■ What to produce: An exact copy of all the data below is needed, without its pictures.

[Extracted records]
※

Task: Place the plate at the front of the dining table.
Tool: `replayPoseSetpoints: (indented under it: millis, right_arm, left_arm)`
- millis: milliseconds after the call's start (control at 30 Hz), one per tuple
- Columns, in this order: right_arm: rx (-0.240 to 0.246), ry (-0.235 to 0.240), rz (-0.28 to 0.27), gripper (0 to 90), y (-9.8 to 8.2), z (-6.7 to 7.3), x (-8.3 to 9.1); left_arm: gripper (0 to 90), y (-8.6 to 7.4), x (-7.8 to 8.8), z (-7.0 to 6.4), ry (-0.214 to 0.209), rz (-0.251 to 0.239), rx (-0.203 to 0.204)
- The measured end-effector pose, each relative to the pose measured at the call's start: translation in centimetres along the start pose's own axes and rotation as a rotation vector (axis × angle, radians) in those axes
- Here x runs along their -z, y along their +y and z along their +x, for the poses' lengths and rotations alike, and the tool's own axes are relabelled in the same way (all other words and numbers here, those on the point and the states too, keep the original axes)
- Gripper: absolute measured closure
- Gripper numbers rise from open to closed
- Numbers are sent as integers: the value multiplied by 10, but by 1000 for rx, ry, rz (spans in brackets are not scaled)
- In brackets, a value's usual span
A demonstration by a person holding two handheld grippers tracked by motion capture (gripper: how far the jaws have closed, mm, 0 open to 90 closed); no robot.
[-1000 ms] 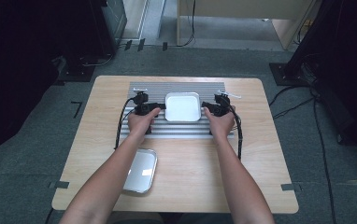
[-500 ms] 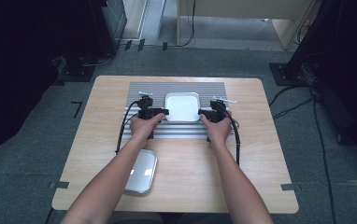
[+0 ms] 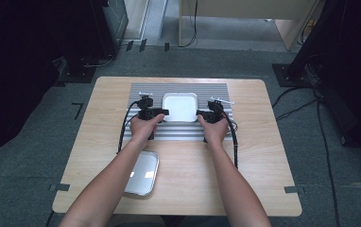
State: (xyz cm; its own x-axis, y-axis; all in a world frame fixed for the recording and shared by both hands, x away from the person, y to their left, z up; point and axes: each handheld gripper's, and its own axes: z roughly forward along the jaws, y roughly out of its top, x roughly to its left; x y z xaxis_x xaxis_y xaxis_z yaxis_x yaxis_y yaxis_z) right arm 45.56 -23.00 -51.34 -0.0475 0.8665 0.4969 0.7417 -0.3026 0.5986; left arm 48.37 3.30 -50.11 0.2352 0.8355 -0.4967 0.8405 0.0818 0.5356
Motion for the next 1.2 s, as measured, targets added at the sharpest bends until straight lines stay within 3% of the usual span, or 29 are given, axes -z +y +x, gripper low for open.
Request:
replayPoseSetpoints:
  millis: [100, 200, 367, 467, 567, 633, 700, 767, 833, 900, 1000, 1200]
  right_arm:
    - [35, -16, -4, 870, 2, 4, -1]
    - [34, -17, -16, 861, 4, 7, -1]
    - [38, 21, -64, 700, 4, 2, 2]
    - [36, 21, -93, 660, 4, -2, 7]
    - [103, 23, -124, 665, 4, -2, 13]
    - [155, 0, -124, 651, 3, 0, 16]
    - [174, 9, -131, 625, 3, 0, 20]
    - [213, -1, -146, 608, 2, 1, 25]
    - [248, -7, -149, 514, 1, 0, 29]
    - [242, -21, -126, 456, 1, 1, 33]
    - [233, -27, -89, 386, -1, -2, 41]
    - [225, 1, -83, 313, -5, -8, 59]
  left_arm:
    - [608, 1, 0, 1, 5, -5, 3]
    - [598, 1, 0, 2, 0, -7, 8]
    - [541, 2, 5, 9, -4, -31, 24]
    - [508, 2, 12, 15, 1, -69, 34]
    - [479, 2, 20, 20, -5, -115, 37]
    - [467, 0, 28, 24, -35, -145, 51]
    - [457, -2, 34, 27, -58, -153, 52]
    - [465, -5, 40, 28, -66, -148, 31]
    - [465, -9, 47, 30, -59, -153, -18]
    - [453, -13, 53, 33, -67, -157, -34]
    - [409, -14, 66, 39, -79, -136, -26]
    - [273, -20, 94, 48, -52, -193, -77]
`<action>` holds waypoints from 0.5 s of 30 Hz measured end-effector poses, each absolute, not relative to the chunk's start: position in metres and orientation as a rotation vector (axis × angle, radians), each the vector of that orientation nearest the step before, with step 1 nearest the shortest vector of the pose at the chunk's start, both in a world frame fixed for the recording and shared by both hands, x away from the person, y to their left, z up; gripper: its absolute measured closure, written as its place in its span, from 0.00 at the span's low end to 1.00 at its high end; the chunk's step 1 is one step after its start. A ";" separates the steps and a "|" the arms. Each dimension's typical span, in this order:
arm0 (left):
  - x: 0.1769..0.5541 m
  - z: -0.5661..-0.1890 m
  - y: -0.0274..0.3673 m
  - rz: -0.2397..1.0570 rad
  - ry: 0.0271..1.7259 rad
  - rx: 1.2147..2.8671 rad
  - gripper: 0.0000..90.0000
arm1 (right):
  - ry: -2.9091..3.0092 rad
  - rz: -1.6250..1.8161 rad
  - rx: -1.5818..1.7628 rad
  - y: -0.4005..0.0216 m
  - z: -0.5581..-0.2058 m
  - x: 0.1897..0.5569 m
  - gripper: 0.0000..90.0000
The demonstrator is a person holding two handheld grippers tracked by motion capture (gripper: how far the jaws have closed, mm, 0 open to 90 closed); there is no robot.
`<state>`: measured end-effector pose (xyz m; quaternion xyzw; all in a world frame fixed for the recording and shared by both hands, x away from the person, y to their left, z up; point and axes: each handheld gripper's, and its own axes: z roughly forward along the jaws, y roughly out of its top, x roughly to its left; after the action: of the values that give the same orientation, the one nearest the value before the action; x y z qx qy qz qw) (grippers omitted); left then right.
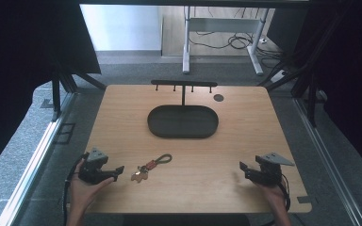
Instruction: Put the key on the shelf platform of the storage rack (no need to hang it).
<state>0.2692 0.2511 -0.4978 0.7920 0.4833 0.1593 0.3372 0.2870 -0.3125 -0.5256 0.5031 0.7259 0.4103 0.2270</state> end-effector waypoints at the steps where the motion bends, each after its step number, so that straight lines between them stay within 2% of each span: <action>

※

■ Solution:
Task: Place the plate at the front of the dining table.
Tool: `replayPoseSetpoints: (indented under it: millis, right_arm, left_arm)`
- millis: milliseconds after the call's start (control at 30 Hz), one per tuple
- Columns, in this order: right_arm: rx (-0.240 to 0.246), ry (-0.235 to 0.240), rz (-0.28 to 0.27), gripper (0 to 90), y (-9.8 to 8.2), z (-6.7 to 7.3), x (-8.3 to 9.1); left_arm: gripper (0 to 90), y (-8.6 to 7.4), x (-7.8 to 8.8), z (-7.0 to 6.4), ry (-0.214 to 0.209), rz (-0.251 to 0.239), rx (-0.203 to 0.204)
- The measured end-effector pose, each relative to the pose measured at the call's start: translation in centimetres along the start pose's own axes and rotation as a rotation vector (axis × angle, radians) in those axes
- Here x runs along their -z, y along their +y and z along their +x, for the poses' lengths and rotations alike, and the tool's own axes are relabelled in the same way (all other words and numbers here, those on the point and the states too, keep the original axes)
- Gripper: absolute measured closure
- Gripper numbers rise from open to closed
- Numbers are sent as integers: the value multiplied by 10, but by 1000 for rx, ry, rz (spans in brackets are not scaled)
- In brackets, a value's usual span
A demonstration by a person holding two handheld grippers tracked by motion capture (gripper: how far the jaws have closed, mm, 0 open to 90 closed); no robot.
[-1000 ms] 
[-500 ms] 
[+0 ms] 
State: (xyz cm; its own x-axis, y-axis; all in a world frame fixed for the recording and shared by both hands, x away from the person, y to their left, z up; point and axes: each handheld gripper's, and its own axes: z roughly forward along the jaws, y roughly out of its top, x roughly to its left; x y z xaxis_x xaxis_y xaxis_z yaxis_x yaxis_y yaxis_z) right arm 45.56 -23.00 -51.34 -0.0475 0.8665 0.4969 0.7417 -0.3026 0.5986; left arm 48.37 3.30 -50.11 0.2352 0.8355 -0.4967 0.8405 0.0818 0.5356
Motion for the next 1.2 s, as measured, targets added at the sharpest bends until straight lines stay within 3% of the usual span, or 29 are given, axes -z +y +x, gripper low for open.
Request:
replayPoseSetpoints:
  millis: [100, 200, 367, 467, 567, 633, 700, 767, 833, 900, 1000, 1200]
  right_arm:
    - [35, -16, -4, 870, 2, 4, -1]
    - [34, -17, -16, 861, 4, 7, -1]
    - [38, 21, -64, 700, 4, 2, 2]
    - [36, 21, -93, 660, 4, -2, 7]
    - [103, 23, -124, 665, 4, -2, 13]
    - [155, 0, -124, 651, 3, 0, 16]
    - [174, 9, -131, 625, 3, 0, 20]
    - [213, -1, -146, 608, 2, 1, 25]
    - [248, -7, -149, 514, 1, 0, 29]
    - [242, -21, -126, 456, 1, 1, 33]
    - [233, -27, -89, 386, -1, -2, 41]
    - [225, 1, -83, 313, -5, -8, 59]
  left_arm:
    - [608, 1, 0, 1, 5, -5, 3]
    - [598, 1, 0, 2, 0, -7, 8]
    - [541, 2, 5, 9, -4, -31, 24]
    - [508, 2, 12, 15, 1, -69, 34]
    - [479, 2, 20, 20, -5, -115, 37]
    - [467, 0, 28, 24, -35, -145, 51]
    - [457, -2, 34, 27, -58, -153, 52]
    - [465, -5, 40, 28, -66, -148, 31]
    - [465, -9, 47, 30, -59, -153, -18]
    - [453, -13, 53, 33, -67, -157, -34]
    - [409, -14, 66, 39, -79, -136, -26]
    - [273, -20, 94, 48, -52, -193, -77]
`<action>` holds waypoints from 0.5 s of 30 Hz measured end-effector poses, each absolute, not relative to the chunk's start: position in metres and orientation as a rotation vector (axis × angle, radians), each the vector of that orientation nearest the step before, with step 1 nearest the shortest vector of the pose at the chunk's start, both in a world frame fixed for the recording and shared by both hands, x away from the person, y to their left, z up; gripper: its absolute measured closure, written as its place in its span, from 0.00 at the span's low end to 1.00 at its high end; the chunk's step 1 is one step after its start. A ";" separates the steps and a "|" the arms. Each dimension's typical span, in this order:
arm0 (left):
  - x: 0.1769..0.5541 m
  - z: -0.5661..-0.1890 m
  - y: -0.0274..0.3673 m
  - rz: -0.2397..1.0570 rad
  - ry: 0.0271..1.7259 rad
  - rx: 1.2147..2.8671 rad
  - gripper: 0.0000..90.0000
arm1 (right):
  - ry: -2.9091..3.0092 rad
  - rz: -1.6250..1.8161 rad
  - rx: -1.5818..1.7628 rad
  - y: -0.4005..0.0216 m
  - z: -0.5581..-0.2058 m
  - x: 0.1897..0.5569 m
  - gripper: 0.0000..90.0000
The demonstrator is a person holding two handheld grippers tracked by motion capture (gripper: how far the jaws have closed, mm, 0 open to 90 closed); there is no robot.
`<state>`: measured end-effector pose (xyz m; quaternion xyzw; all in a world frame fixed for the recording and shared by both hands, x away from the person, y to their left, z up; point and axes: each handheld gripper's, and its own axes: z roughly forward along the jaws, y roughly out of its top, x roughly to its left; after the action: of the values that give the same orientation, the one nearest the value before the action; x y z qx qy qz qw) (grippers omitted); left then right.
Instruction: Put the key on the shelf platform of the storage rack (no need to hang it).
<state>0.2692 0.2511 -0.4978 0.7920 0.4833 0.1593 0.3372 0.2870 -0.3125 -0.5256 0.5031 0.7259 0.4103 0.2270</state> end-effector waypoints at the steps where the motion bends, each after its step number, so that straight lines between them stay within 2% of each span: <action>

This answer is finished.